Please copy out each line of the entries in which "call" appears.

::::

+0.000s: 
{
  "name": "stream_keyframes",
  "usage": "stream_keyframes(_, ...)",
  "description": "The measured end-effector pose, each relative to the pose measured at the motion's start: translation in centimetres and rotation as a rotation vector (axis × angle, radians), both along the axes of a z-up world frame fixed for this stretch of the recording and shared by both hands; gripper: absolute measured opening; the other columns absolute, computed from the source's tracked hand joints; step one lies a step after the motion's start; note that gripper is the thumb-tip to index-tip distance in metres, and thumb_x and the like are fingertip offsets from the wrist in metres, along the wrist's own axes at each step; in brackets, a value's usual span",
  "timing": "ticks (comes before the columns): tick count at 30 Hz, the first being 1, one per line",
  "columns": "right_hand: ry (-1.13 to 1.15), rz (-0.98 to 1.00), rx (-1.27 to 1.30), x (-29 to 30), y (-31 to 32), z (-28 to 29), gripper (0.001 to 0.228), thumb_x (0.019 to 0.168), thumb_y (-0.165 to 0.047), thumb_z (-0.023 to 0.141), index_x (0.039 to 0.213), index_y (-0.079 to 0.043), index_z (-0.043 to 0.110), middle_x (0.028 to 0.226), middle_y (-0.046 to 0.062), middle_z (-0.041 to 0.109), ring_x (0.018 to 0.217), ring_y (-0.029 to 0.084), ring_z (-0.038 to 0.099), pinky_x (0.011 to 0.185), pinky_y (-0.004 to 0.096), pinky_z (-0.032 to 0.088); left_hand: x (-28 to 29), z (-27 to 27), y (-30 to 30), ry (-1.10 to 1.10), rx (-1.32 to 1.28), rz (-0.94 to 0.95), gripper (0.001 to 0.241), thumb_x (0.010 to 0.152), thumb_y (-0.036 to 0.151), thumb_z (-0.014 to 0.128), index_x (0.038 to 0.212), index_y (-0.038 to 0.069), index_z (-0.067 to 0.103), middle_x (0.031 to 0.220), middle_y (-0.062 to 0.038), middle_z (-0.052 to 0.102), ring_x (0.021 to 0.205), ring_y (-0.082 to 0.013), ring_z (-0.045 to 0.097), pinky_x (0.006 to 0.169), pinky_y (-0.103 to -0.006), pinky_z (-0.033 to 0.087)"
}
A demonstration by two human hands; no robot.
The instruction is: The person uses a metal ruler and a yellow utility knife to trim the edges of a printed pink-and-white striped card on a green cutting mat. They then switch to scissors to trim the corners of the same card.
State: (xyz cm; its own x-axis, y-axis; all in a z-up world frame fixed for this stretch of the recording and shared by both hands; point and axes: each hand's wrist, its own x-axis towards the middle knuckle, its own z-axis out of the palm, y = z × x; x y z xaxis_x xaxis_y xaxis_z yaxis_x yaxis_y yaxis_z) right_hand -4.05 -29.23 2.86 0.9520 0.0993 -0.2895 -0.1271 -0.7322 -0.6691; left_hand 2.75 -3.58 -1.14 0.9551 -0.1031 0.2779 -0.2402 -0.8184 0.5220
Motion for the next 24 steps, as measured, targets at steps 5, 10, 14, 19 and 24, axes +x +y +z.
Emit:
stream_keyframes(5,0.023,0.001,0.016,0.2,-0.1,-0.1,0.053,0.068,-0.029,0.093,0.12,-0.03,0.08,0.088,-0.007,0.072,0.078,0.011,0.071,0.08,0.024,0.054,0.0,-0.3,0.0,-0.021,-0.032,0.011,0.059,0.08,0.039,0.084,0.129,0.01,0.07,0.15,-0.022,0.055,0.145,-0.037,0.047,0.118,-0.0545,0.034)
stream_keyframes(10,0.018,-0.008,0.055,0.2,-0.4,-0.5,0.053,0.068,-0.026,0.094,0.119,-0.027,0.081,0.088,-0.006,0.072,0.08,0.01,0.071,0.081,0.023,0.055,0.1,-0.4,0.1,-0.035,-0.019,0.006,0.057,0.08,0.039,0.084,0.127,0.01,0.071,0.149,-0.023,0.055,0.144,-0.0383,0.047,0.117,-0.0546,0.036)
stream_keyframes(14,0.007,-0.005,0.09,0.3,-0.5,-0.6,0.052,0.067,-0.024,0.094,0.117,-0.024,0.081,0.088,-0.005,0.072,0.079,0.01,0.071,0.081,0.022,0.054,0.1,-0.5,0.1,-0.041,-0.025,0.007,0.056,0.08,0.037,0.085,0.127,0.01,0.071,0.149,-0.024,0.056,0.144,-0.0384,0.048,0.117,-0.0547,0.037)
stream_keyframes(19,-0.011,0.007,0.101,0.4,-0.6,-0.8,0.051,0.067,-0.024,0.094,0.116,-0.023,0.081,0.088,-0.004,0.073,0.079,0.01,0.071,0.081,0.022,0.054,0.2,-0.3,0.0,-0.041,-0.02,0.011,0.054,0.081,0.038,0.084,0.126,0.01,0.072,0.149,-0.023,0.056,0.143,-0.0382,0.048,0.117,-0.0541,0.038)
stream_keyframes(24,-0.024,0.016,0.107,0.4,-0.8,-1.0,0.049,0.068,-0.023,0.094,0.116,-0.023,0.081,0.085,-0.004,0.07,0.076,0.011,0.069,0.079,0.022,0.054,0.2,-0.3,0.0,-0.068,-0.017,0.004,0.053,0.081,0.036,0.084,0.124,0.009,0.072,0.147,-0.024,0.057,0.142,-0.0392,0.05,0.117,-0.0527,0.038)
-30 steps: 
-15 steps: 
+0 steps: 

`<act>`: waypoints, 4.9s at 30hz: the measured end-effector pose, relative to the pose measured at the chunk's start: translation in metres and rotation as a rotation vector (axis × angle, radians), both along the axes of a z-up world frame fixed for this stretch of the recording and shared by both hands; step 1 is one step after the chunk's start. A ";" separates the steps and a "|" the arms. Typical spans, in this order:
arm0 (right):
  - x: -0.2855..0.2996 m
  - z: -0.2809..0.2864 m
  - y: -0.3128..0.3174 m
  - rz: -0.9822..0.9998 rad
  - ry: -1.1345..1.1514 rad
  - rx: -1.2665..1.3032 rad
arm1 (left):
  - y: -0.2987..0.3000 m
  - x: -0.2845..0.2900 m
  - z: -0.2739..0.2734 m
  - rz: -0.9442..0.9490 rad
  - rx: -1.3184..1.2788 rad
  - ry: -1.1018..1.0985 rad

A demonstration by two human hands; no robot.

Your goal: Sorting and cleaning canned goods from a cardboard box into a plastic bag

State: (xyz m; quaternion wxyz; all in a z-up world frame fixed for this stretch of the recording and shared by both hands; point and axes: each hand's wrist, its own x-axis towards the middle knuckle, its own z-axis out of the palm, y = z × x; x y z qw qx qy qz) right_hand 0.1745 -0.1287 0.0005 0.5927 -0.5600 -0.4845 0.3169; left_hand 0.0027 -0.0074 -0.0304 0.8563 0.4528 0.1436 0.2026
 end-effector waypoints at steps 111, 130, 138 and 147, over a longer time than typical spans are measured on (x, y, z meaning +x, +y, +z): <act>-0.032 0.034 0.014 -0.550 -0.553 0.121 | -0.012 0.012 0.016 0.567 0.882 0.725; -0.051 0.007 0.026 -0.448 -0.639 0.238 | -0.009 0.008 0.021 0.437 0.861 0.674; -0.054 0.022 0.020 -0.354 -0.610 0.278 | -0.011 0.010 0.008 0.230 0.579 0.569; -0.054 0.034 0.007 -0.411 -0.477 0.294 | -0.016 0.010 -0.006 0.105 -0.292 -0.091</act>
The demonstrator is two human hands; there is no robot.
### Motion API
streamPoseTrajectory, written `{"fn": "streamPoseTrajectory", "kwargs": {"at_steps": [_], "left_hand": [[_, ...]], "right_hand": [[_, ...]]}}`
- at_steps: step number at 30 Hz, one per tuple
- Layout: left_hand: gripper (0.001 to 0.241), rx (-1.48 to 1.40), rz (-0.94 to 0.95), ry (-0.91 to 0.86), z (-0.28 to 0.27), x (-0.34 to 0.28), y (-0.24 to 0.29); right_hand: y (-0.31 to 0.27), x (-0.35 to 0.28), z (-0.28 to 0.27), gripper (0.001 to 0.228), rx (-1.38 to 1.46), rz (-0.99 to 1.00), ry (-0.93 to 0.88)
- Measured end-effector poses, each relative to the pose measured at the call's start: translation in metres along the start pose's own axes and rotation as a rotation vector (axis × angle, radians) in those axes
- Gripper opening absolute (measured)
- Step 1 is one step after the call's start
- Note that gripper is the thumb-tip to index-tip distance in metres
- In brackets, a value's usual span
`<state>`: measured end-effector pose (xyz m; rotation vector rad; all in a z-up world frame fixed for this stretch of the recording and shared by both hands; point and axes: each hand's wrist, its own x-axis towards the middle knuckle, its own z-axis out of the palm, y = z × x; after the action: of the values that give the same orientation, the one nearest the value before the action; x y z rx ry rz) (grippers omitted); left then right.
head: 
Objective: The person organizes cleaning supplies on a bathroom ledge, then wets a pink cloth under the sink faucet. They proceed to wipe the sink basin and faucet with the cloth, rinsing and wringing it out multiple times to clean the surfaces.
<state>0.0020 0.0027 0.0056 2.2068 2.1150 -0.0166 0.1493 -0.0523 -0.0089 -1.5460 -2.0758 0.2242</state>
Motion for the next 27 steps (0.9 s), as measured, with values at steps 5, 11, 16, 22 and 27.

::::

• [Answer to this exercise]:
- Measured end-effector poses, each relative to the pose measured at the call's start: translation in metres along the start pose's own axes and rotation as a rotation vector (axis × angle, radians) in those axes
- Step 1 is one step after the call's start

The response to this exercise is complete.